Perspective

Insurers Turn to Behavioural Economics to Attract Fitter Customers

December 16, 2015| By Ross Campbell | Life | English

People will alter their behaviour if they see that it will bring them direct positive benefits. This contention reflects the essential principle of behavioral economics, which holds that consumers are open to influence and incentive, not just economic thoughts, when making buying choices. In keeping with this thinking, insurance programmes that reward healthy lifestyles appeal to consumers’ personal perception about themselves as fit and healthy. Those with unhealthy profiles are likely to look elsewhere when a carrier’s products don’t cater to their needs.
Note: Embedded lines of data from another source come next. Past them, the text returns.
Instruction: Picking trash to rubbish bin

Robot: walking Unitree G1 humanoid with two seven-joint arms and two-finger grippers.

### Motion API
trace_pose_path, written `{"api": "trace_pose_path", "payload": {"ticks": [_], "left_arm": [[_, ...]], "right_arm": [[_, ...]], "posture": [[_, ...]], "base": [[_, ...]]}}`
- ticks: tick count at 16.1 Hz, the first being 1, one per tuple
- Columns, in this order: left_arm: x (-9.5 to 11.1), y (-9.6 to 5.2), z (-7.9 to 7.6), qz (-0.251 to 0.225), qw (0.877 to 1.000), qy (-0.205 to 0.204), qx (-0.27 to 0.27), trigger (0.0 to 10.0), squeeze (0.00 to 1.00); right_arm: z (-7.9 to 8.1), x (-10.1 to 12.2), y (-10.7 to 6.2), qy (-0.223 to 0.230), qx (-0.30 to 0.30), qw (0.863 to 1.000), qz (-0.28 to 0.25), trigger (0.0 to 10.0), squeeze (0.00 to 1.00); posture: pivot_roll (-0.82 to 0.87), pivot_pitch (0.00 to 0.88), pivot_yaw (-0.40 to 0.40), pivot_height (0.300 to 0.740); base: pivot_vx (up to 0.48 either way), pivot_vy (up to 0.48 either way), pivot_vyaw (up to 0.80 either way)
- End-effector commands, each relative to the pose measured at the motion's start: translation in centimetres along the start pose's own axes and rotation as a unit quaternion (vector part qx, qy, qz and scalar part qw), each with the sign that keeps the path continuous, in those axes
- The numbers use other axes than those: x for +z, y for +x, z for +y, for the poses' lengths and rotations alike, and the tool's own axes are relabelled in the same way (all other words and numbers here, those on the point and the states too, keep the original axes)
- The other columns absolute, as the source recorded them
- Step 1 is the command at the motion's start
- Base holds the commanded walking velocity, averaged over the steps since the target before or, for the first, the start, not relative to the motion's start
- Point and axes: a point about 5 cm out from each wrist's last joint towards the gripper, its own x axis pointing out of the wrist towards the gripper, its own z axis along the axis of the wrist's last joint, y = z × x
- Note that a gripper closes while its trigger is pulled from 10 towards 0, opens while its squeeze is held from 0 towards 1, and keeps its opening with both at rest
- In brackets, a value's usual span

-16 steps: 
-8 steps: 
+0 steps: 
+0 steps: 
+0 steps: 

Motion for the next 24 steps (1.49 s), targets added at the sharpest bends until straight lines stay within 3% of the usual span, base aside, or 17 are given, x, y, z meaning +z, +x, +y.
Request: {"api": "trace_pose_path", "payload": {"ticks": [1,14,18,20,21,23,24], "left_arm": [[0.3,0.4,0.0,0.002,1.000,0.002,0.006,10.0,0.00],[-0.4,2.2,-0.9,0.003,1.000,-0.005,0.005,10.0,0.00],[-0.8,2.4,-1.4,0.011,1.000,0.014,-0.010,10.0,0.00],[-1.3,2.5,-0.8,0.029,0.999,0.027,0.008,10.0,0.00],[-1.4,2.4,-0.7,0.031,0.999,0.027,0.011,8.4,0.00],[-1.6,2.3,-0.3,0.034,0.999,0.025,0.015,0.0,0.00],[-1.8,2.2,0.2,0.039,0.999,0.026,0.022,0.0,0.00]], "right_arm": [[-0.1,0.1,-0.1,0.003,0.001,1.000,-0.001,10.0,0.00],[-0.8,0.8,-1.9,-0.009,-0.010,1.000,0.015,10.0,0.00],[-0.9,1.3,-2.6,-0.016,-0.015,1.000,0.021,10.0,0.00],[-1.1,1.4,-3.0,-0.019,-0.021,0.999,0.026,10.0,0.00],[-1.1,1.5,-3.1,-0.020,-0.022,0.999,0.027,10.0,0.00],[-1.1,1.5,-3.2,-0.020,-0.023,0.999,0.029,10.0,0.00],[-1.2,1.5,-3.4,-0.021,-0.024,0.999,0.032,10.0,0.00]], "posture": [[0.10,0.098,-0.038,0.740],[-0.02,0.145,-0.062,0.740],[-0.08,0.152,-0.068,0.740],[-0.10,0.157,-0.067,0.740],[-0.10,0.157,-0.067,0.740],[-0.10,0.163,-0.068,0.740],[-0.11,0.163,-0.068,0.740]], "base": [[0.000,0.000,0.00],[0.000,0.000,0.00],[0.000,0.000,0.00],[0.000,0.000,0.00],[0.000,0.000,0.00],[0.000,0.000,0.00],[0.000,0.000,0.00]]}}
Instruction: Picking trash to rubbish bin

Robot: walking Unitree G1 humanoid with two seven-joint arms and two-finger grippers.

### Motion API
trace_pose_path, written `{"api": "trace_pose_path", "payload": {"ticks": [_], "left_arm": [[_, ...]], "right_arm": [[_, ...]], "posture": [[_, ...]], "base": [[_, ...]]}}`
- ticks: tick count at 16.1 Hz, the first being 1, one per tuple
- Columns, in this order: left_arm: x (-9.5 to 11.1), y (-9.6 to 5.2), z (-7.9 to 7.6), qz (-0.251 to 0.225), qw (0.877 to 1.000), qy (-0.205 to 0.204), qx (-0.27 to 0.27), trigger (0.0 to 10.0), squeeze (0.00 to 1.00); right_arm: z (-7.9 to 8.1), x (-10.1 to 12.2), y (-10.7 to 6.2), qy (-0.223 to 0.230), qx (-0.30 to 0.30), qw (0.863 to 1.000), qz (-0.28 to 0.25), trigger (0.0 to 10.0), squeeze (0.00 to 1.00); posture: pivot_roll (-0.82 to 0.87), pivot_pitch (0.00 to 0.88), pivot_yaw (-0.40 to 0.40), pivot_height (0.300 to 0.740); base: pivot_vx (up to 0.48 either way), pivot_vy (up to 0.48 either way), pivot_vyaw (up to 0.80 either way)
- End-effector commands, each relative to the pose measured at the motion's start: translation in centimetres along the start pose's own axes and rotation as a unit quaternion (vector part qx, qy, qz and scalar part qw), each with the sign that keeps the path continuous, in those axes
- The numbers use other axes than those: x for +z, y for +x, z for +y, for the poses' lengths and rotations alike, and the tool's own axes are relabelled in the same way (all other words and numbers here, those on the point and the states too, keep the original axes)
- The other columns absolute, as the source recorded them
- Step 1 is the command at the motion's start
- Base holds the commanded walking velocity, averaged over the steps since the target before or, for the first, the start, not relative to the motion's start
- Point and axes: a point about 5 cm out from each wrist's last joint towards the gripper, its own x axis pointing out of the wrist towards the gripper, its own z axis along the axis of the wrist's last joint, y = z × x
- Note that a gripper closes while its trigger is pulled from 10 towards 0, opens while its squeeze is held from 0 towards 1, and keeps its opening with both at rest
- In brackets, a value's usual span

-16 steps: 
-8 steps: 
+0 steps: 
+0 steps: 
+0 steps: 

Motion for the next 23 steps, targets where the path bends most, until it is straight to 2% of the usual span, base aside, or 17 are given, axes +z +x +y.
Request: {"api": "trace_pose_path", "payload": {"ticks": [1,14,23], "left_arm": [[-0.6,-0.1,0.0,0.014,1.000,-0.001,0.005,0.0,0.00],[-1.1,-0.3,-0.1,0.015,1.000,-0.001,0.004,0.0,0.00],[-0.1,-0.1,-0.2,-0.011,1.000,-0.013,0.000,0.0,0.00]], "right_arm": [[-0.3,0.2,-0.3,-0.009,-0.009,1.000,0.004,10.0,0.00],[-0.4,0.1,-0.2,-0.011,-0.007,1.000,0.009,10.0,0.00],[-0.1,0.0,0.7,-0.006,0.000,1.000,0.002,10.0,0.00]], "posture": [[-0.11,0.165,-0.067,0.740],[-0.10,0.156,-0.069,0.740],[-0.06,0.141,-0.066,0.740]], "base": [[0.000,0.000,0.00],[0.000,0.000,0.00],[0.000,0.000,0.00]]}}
Today some insurers provide wearable fitness devices so policyholders can track their physical activity. The data obtained from the wearables is used to reward physical activity with lower rates to encourage policyholders to exercise. The greater the engagement the higher reward potential. For the insurer this translates to lower claims as already healthy customers get even fitter.

Selecting people with active lives isn’t without justification for insurers; individuals’ health behaviours reflect their risk in a dynamic way. After all, it is well known that people who maintain adequate levels of exercise are less likely to die from cardiovascular disease and have a lower all-cause mortality rate.1

The WHO recommends 150 minutes activity of moderate-intensity, which it identifies as “games, sport or planned exercise,” every week for adults in order to improve their cardiorespiratory and muscular fitness, increase their bone health, and reduce their risk of non-communicable disease and depression.2 While playing sports increases aerobic fitness and benefits our health and well-being, physical inactivity adds to poor health by increasing the risk of major non-communicable diseases, including heart disease, diabetes, breast cancer and colon cancer.

People may know that playing sports has a positive impact on health, but many remain physically inactive. In fact exercise levels are falling worldwide.3 The resulting “global pandemic” of physical inactivity is now the world’s fourth leading cause of mortality.4

Physical inactivity accounts for 6% of the 36 million deaths caused by non-communicable diseases every year - significant when you consider tobacco is responsible for 9%.5 Physical inactivity also causes 6% of the worldwide incidence of coronary heart disease; 7% of diabetes, and 10% of breast and colon cancer.

Furthermore, failing to exercise for at least 15 minutes every day increases the risk of heart disease, diabetes and stroke by 20% to 30%; it can shorten someone’s life by three to five years.6 Low cardiorespiratory fitness is a strong independent predictor of cardiovascular and all-cause mortality.The statistics suggest that more than 1.3 million deaths would be prevented if physical inactivity were reduced by 25%.8

Policymakers are facing a dilemma on how to successfully get the positive message across that an active life is a healthy one. Or they can try applying another psychological principle - motivation by fear - and stress the harms of inactivity, rather than the benefits of exercise, to encourage more people to be physically active.9 But getting people to act and get involved in regular exercise isn’t easy. Social factors, along with peoples’ attitudes and beliefs about exercise, limit participation and opportunity.10

Meanwhile, insurers can attract customers that identify with insurance programmes that reward a hands-on approach to fitness and health - they will simply be responding to the persuasive powers of behavioral economics.

 

Endnotes
  1. Blair S et al.; “Changes in physical fitness and all-cause mortality – a prospective study of healthy and unhealthy men” JAMA 1995:273:1093-1098.
  2. WHO Global recommendations on physical activity for health (2010).
  3. Tully M, Hunter R. (2014); “Importance of doing regular physical activity to health, society and the economy: time for a major re-think” UKCRC Centre of excellence for Public health Northern Ireland.
  4. Kohl HW et al. (2012) The pandemic of physical inactivity: global action for public health. Lancet 2012;380(9838):294-305.
  5. Global health risks: mortality and burden of disease attributable to selected major risks Geneva, World Health Organization, 2009.
  6. Wen CP, Wai JP, Tsai MK, et al.; Minimum amount of physical activity for reduced mortality and extended life expectancy: a prospective cohort study. Lancet 2011; 378: 1244–53.
  7. Wei M et al.; “Relationship between low cardiorespiratory fitness and mortality in normal-weight, overweight and obese men” JAMA 1999:282(16):1547-53.
  8. Lee IM, Shiroma EJ, Lobelo F, Puska P, Blair SN, Katzmarzyk PT; Effect of physical inactivity on major non-communicable diseases worldwide: an analysis of burden of disease and life expectancy. Lancet 2012;380(9838):219–29.
  9. Chi Pang Wen, Xifeng Wu.; Stressing harms of physical inactivity to promote exercise Lancet 2012; published online July 18. http://dx.doi.org/10.1016/S0140-6736(12)61031-9.
  10. Bauman AE, Reis RS, Sallis JF, Wells JC, Loos RJ, Martin BW; Lancet Physical Activity Series Working Group. Correlates of physical activity: why are some people physically active and others not? Lancet 2012;380(9838):258-71.